Skip to main content

A list of ~100,000 German nouns and their grammatical properties compiled from WiktionaryDE as CSV file. Plus a module to look up the data and parse compound words.

Project description

German nouns

A comma seperated list of ~100 thousand German nouns and their grammatical properties (tense, number, gender) as CSV file. Plus a module to look up the data and parse compound words. Compiled from the WiktionaryDE.

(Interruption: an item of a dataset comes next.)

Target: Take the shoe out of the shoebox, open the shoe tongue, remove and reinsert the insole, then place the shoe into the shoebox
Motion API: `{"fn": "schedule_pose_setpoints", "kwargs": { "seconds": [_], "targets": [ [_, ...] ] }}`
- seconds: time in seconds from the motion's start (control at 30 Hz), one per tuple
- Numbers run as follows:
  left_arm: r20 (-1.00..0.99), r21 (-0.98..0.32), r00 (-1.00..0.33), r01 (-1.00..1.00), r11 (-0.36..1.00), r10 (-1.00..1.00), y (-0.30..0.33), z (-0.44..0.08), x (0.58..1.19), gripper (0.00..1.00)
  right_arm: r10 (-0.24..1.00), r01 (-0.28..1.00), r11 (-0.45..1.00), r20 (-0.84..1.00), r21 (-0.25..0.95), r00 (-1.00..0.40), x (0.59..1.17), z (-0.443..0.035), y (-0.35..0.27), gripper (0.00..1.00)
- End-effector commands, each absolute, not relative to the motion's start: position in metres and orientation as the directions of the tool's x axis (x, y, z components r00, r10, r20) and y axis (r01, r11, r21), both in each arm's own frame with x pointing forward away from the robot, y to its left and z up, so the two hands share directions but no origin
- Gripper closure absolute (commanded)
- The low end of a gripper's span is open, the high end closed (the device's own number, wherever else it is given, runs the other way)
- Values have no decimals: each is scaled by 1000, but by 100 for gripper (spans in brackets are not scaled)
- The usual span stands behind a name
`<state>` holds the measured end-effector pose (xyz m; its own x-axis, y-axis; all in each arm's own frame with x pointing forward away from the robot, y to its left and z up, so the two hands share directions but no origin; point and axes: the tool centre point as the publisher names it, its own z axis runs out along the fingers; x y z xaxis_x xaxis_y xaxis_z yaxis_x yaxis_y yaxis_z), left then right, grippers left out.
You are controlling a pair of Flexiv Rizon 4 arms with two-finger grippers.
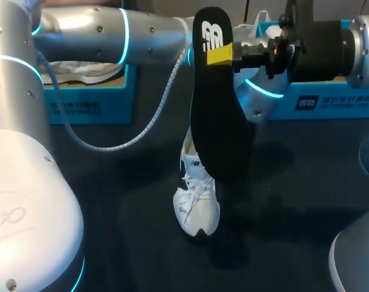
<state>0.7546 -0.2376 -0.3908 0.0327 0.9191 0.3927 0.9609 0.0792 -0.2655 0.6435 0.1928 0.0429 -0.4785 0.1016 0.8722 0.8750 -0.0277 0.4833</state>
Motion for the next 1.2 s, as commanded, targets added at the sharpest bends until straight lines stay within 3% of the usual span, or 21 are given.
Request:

The list can be found here: german_nouns/nouns.csv

If you want to look up nouns or parse compound words, install this package (for Python 3.8+) and follow the instructions below:

Installation

pip install german-nouns

Lookup words

from pprint import pprint
from german_nouns.lookup import Nouns

nouns = Nouns()

# Lookup a word
word = nouns['Fahrrad']
pprint(word)

# Output:
[{'flexion': {'akkusativ plural': 'Fahrräder',
              'akkusativ singular': 'Fahrrad',
              'dativ plural': 'Fahrrädern',
              'dativ singular': 'Fahrrad',
              'dativ singular*': 'Fahrrade',
              'genitiv plural': 'Fahrräder',
              'genitiv singular': 'Fahrrades',
              'genitiv singular*': 'Fahrrads',
              'nominativ plural': 'Fahrräder',
              'nominativ singular': 'Fahrrad'},
  'genus': 'n',
  'lemma': 'Fahrrad',
  'pos': ['Substantiv']}]

# parse compound word
words = nouns.parse_compound('Vermögensbildung')
print(words)

# Output:
['Vermögen', 'Bildung'] # Now lookup nouns['Vermögen'] etc.

Compiling the list

To compile the list yourself, you need Python 3.8+ and Poetry installed.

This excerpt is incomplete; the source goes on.